Wednesday, October 8, 2014

Media Culture

I found Douglas Kellner's article, Cultural Studies, Multiculturalism, and Media Culture, to be very interesting. He touches on this idea that media culture gives us materials in which we use to create our identity. He says, "...products of media culture provide materials out of which we forge our very identities; our sense of selfhood; our notion of what it means to be male or female; our sense of class, of ethnicity and race, of nationality, of sexuality; and of 'us' and 'them.' " (Kellner pg. 7) He also goes on to talk about how media not only helps create our identity, but it also shapes our view of the world, and teaches how to conform to social norms so we don't "fail". After explaining the power that media has over society as a whole, Kellner goes into how in order to understand media culture we must first understand the different cultural studies. One of his points when talking about cultural studies was, "Cultural studies insists that culture must be studied within the social relations and system through which culture is produced and consumed and that thus study of culture is intimately bound up with the study of society, politics, and economics." (Kellner, pg. 8) People who are a part of popular media culture are going to kind of fit into this pre-determined group where you conform to the dominant aspects of fashion, behavior, and values.

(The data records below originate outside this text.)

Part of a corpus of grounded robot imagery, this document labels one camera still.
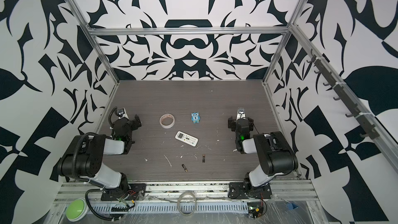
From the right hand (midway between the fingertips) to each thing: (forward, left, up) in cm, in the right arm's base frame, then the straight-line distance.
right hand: (242, 116), depth 94 cm
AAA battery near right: (-22, +23, -6) cm, 33 cm away
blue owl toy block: (+2, +28, -4) cm, 28 cm away
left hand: (0, +68, +3) cm, 68 cm away
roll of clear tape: (+1, +46, -5) cm, 46 cm away
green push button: (-45, +80, -4) cm, 92 cm away
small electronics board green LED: (-45, +1, -7) cm, 46 cm away
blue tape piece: (-44, -14, -3) cm, 46 cm away
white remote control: (-12, +33, -4) cm, 35 cm away
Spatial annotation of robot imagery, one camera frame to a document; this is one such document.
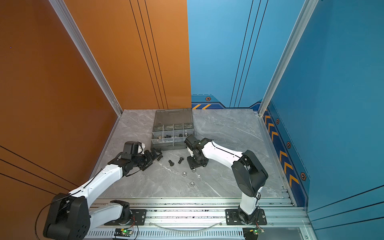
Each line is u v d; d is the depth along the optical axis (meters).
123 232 0.71
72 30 0.77
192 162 0.77
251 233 0.70
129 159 0.67
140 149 0.71
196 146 0.66
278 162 0.98
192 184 0.83
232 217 0.72
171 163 0.91
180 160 0.93
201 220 0.73
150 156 0.77
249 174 0.47
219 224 0.72
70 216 0.41
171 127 1.16
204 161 0.74
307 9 0.70
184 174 0.87
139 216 0.74
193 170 0.89
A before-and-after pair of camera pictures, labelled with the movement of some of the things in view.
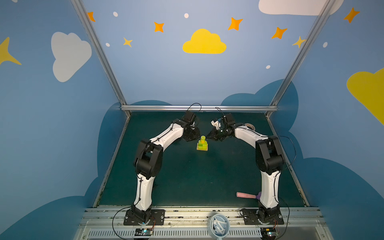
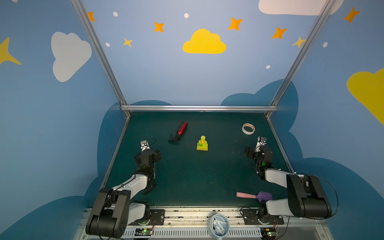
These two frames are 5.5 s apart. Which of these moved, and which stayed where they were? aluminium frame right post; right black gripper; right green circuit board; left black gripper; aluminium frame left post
Moved: left black gripper; right black gripper
Stayed: aluminium frame left post; aluminium frame right post; right green circuit board
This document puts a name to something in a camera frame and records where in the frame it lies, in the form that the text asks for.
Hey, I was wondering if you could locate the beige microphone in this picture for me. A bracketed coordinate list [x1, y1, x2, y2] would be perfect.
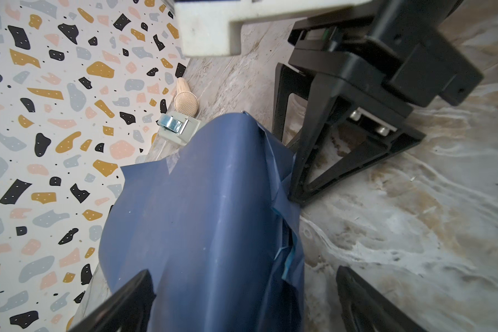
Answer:
[174, 77, 199, 118]

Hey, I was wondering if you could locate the grey tape dispenser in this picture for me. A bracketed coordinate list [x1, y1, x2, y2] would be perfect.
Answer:
[157, 111, 202, 146]

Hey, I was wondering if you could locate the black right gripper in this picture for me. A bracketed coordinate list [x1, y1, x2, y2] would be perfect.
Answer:
[272, 1, 483, 205]

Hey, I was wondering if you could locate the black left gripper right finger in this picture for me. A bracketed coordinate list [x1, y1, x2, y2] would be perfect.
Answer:
[336, 266, 425, 332]

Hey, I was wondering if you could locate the blue wrapping paper sheet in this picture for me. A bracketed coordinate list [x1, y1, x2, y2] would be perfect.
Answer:
[99, 113, 304, 331]

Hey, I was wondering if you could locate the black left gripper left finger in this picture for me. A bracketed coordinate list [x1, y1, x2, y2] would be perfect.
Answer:
[71, 269, 156, 332]

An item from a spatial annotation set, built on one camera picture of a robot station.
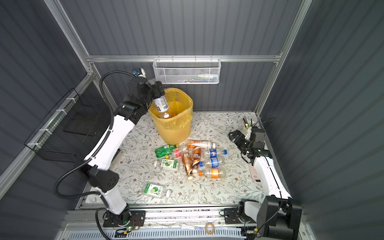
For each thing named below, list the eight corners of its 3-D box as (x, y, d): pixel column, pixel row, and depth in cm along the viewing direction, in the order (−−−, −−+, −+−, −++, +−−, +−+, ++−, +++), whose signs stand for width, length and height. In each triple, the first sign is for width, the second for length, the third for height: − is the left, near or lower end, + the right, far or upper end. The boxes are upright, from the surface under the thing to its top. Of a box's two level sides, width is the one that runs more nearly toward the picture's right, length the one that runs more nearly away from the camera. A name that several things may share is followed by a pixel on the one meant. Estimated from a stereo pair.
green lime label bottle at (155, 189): (141, 195, 83) (138, 192, 79) (145, 183, 87) (143, 180, 84) (170, 199, 81) (169, 197, 78) (172, 187, 85) (172, 184, 82)
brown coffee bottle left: (187, 181, 87) (187, 177, 83) (181, 157, 97) (180, 153, 93) (198, 177, 88) (198, 174, 84) (190, 155, 98) (190, 151, 94)
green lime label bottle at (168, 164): (154, 171, 91) (152, 168, 88) (155, 161, 96) (154, 158, 92) (179, 171, 91) (179, 168, 88) (180, 161, 96) (179, 158, 92)
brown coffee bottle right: (192, 173, 88) (191, 171, 86) (192, 148, 99) (192, 146, 97) (202, 173, 88) (202, 171, 86) (201, 148, 99) (201, 146, 96)
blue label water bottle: (199, 167, 92) (199, 164, 88) (199, 161, 94) (199, 158, 91) (222, 167, 91) (223, 164, 88) (221, 161, 94) (222, 158, 91)
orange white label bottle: (187, 150, 101) (187, 146, 96) (188, 144, 104) (187, 140, 99) (215, 150, 101) (215, 145, 96) (214, 144, 104) (215, 140, 99)
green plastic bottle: (156, 159, 96) (155, 156, 94) (155, 150, 100) (154, 148, 98) (179, 153, 99) (179, 150, 96) (177, 145, 103) (177, 142, 100)
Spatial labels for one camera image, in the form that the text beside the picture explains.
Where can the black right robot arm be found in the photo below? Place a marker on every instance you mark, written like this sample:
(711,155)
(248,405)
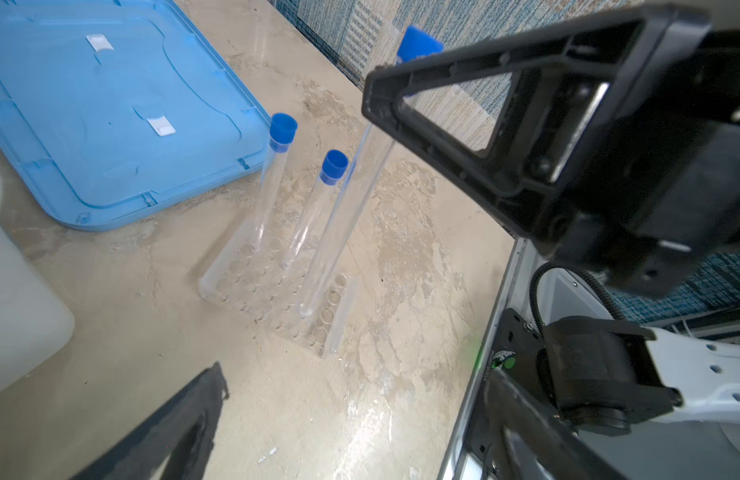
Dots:
(582,366)

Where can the blue capped test tube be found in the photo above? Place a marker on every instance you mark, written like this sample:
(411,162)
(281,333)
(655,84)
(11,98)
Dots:
(332,170)
(363,174)
(282,133)

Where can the white plastic storage bin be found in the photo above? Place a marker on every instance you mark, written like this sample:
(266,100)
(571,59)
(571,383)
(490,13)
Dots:
(35,323)

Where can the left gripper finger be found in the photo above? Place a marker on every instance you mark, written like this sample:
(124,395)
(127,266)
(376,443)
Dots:
(176,440)

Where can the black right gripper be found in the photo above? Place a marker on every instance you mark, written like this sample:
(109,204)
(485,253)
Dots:
(617,142)

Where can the blue plastic bin lid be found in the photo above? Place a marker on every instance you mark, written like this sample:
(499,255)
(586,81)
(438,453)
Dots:
(111,111)

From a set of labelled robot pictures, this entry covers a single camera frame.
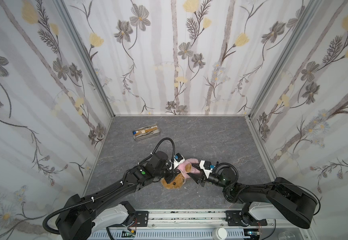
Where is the brown teddy bear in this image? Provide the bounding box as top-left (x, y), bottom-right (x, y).
top-left (161, 171), bottom-right (186, 190)

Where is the pink fleece bear hoodie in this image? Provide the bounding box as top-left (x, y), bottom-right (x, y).
top-left (177, 159), bottom-right (201, 180)

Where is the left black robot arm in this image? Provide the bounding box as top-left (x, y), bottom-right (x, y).
top-left (55, 151), bottom-right (185, 240)

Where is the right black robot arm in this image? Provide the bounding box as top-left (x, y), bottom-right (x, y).
top-left (188, 165), bottom-right (321, 229)

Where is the clear plastic tool box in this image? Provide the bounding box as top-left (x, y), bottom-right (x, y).
top-left (132, 124), bottom-right (161, 141)

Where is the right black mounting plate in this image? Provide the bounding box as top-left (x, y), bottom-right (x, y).
top-left (225, 211), bottom-right (268, 227)

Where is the black mounting plate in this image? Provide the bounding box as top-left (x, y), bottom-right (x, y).
top-left (125, 211), bottom-right (149, 228)
top-left (225, 211), bottom-right (268, 227)

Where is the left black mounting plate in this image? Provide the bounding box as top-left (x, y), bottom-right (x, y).
top-left (125, 211), bottom-right (149, 228)

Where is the white round cap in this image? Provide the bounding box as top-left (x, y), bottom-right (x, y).
top-left (212, 227), bottom-right (228, 240)

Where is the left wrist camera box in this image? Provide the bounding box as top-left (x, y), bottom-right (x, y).
top-left (173, 153), bottom-right (186, 168)

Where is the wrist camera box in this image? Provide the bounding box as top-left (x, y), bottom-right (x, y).
top-left (199, 160), bottom-right (215, 179)
top-left (173, 153), bottom-right (186, 168)

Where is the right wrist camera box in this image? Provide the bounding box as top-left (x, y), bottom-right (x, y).
top-left (199, 160), bottom-right (215, 179)

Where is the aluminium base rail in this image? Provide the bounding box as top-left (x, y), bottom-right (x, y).
top-left (86, 205), bottom-right (313, 240)

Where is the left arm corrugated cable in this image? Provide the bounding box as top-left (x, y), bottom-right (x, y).
top-left (42, 182), bottom-right (124, 235)

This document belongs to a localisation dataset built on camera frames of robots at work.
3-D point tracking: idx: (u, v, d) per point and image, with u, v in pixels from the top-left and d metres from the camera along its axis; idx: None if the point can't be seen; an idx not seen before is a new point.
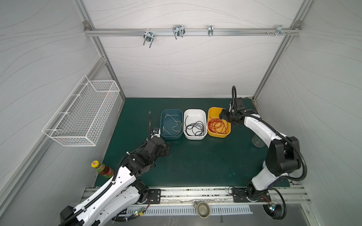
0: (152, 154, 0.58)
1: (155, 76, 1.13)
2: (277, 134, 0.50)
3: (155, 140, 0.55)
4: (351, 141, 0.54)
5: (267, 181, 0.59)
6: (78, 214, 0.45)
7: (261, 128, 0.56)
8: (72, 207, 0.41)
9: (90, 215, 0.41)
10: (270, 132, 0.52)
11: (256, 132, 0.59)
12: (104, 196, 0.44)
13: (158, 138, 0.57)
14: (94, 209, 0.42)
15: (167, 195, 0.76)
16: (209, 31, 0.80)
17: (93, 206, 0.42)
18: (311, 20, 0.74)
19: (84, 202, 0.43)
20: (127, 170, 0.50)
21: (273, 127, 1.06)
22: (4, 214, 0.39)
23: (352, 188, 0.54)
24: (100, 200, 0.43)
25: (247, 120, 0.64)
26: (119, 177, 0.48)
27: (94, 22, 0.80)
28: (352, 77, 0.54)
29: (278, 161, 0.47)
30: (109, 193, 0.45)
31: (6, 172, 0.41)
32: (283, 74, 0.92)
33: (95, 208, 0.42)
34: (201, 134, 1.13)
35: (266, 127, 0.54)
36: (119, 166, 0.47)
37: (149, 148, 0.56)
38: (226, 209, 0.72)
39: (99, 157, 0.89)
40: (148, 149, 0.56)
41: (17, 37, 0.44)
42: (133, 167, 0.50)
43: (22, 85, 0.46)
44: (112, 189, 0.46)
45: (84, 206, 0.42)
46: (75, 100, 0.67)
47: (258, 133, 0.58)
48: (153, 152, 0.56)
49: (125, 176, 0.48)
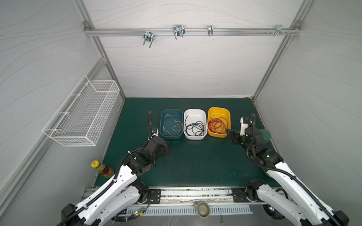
0: (153, 153, 0.57)
1: (155, 76, 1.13)
2: (324, 210, 0.40)
3: (156, 140, 0.55)
4: (351, 141, 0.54)
5: (277, 206, 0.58)
6: (79, 212, 0.45)
7: (299, 194, 0.45)
8: (71, 205, 0.41)
9: (92, 213, 0.41)
10: (312, 205, 0.42)
11: (290, 194, 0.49)
12: (106, 194, 0.44)
13: (159, 137, 0.58)
14: (96, 207, 0.42)
15: (167, 195, 0.76)
16: (209, 31, 0.80)
17: (95, 204, 0.42)
18: (311, 20, 0.74)
19: (86, 200, 0.43)
20: (127, 168, 0.50)
21: (273, 128, 1.06)
22: (4, 214, 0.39)
23: (352, 189, 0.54)
24: (102, 197, 0.43)
25: (275, 173, 0.52)
26: (121, 175, 0.48)
27: (94, 22, 0.80)
28: (352, 77, 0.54)
29: None
30: (111, 191, 0.45)
31: (6, 171, 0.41)
32: (283, 74, 0.92)
33: (96, 206, 0.42)
34: (201, 134, 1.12)
35: (306, 195, 0.44)
36: (120, 165, 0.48)
37: (150, 147, 0.57)
38: (226, 209, 0.72)
39: (99, 157, 0.89)
40: (149, 149, 0.57)
41: (17, 37, 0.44)
42: (134, 165, 0.51)
43: (22, 84, 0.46)
44: (113, 188, 0.46)
45: (85, 204, 0.42)
46: (75, 100, 0.67)
47: (292, 194, 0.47)
48: (153, 151, 0.56)
49: (127, 174, 0.49)
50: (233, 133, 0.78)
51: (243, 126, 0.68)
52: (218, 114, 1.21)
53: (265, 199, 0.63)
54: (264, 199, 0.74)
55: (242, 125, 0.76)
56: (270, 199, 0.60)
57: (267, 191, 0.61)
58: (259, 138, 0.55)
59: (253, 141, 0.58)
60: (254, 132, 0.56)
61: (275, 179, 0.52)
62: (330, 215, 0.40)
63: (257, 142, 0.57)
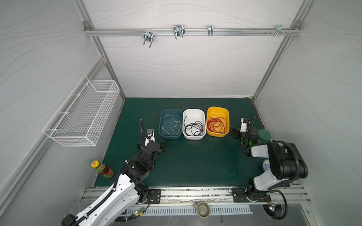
0: (149, 161, 0.58)
1: (155, 76, 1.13)
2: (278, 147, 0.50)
3: (149, 148, 0.56)
4: (351, 141, 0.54)
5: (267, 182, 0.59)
6: (79, 222, 0.46)
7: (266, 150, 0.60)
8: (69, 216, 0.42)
9: (92, 222, 0.42)
10: None
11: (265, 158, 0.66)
12: (104, 203, 0.46)
13: (152, 144, 0.58)
14: (96, 216, 0.44)
15: (167, 195, 0.76)
16: (209, 31, 0.80)
17: (95, 213, 0.44)
18: (311, 20, 0.74)
19: (86, 209, 0.44)
20: (127, 177, 0.52)
21: (273, 128, 1.06)
22: (4, 215, 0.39)
23: (352, 189, 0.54)
24: (101, 207, 0.45)
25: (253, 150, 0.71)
26: (119, 184, 0.50)
27: (94, 22, 0.80)
28: (352, 77, 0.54)
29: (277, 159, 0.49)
30: (109, 200, 0.47)
31: (7, 171, 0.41)
32: (283, 74, 0.92)
33: (96, 215, 0.44)
34: (201, 134, 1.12)
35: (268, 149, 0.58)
36: (119, 173, 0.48)
37: (144, 156, 0.59)
38: (226, 209, 0.72)
39: (99, 157, 0.89)
40: (145, 158, 0.59)
41: (17, 37, 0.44)
42: (133, 174, 0.53)
43: (22, 85, 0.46)
44: (112, 197, 0.47)
45: (86, 213, 0.43)
46: (75, 100, 0.67)
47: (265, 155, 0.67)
48: (149, 159, 0.58)
49: (125, 182, 0.51)
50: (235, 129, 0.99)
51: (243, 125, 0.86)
52: (218, 114, 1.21)
53: (261, 185, 0.63)
54: (260, 186, 0.64)
55: (242, 124, 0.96)
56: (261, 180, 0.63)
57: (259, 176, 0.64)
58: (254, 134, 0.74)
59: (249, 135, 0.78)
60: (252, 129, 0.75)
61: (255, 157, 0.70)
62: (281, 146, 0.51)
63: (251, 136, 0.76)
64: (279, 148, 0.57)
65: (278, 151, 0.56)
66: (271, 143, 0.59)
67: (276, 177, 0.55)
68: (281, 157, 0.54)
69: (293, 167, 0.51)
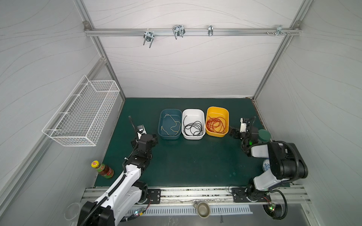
0: (147, 149, 0.64)
1: (155, 76, 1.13)
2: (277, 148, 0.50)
3: (144, 138, 0.62)
4: (351, 141, 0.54)
5: (267, 182, 0.59)
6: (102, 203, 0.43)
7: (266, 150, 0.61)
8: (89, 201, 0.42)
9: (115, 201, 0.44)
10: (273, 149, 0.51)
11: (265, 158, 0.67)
12: (120, 186, 0.48)
13: (145, 135, 0.64)
14: (117, 196, 0.45)
15: (167, 195, 0.76)
16: (209, 31, 0.80)
17: (115, 194, 0.45)
18: (311, 20, 0.74)
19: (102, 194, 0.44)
20: (133, 165, 0.57)
21: (273, 128, 1.06)
22: (4, 215, 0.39)
23: (352, 189, 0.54)
24: (119, 189, 0.47)
25: (253, 150, 0.71)
26: (129, 172, 0.54)
27: (94, 22, 0.80)
28: (352, 77, 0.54)
29: (277, 159, 0.49)
30: (125, 182, 0.50)
31: (7, 171, 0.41)
32: (283, 74, 0.92)
33: (117, 196, 0.45)
34: (200, 134, 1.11)
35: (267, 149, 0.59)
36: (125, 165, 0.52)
37: (142, 147, 0.64)
38: (226, 209, 0.72)
39: (99, 157, 0.89)
40: (143, 149, 0.64)
41: (17, 37, 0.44)
42: (137, 164, 0.58)
43: (22, 85, 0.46)
44: (127, 180, 0.51)
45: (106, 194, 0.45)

He also explains "...how cultural studies is also interested in how subcultural groups and individuals resist dominant forms of culture and identity, creating their own style and identities." (Kellner pg. 8) I think that Kellner is right in some sense because people do conform so easily to modern media, things such as social media, politics, fashion magazines, etc, and that when people don't conform they are kind of labeled as being "different" and are  noticeably "different".